C11の客車列車を撮ったら、次の狙いはC58の重連が引く上り貨物列車である。この貨物列車は、上りの旅客列車に何度も追い抜かれるので、東鳴子、岩出山、陸前古川の3カ所で写すことができた。1粒で3度おいしい列車なのである。

左の写真は東鳴子駅の近く。撮影地ガイドでも知られた場所である。下っているのか、煙はほとんど吐いていないが、おかげでバックの山がきれいに入った。色は、画像編集ソフトで調整すればもっとうまく出ることだろう。
右の写真は、岩出山駅に停車中の同列車。そろそろ普通の写真を撮るのに飽きてきて、こんな構図にしてみたのだろう。


陸羽東線岩出山駅 陸羽東線岩出山駅付近
 

左の写真は、同じく岩出山駅で発車を待つC58重連。これはハーフサイズのカメラで撮っている。
ということは、この旅には、一眼レフのミノルタSR-1s、二眼レフのリコーフレックスに加えて、ハーフサイズのキャノンデミという3台のカメラを持って行ったことなる。いやはや、ご苦労なことである。

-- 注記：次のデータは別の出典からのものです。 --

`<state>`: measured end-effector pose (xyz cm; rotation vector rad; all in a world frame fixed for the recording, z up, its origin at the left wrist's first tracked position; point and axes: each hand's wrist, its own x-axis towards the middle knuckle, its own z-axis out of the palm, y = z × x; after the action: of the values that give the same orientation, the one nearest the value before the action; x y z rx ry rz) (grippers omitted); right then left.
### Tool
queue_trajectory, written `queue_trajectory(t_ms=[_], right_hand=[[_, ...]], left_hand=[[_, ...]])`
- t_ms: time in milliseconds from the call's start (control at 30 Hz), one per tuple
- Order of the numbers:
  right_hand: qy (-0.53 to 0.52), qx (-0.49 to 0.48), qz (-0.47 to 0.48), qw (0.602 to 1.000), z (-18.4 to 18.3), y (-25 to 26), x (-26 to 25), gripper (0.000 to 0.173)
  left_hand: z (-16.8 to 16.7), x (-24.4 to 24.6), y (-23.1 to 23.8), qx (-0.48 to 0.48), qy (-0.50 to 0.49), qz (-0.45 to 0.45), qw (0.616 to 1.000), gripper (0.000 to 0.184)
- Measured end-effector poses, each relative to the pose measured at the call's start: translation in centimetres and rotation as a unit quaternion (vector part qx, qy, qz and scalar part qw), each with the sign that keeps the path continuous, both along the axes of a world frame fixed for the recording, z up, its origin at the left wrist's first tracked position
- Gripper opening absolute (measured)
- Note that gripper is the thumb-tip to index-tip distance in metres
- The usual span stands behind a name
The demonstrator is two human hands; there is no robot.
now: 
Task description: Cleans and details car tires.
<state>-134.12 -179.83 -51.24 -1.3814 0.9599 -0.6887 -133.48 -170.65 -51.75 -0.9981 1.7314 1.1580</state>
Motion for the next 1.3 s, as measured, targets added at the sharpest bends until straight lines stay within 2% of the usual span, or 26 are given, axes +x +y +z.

右の写真は、たぶん岩出山駅を発車した直後だと思う。もしかすると、陸前古川駅付近かもしれない。なかなか迫力がある構図になった。


小牛田駅
 

そして、最後は小牛田駅で撮影したホームの風景。すでに、「とりあえず写真館」でも取り上げたが、駅を利用している人びとの、さまざまな姿が写っていて、非常に気に入っている1枚である。大きいサイズはそちらにあるのでご覧いただきたい。
左の「笹かまぼこ」の広告の下には、懐かしい洗面所もある。夜行列車から降りると、まずホームの洗面所で歯を磨き、顔を洗ったものである。

このあと、仙台行きの急行「きたかみ2号」で仙台へ。乗り換えの20分ほどを利用して駅前に出て仙台市電をちょっとだけ撮影。仙台を15時10分に発車する急行「まつしま5号」に乗り、19時59分に上野に帰ってきた。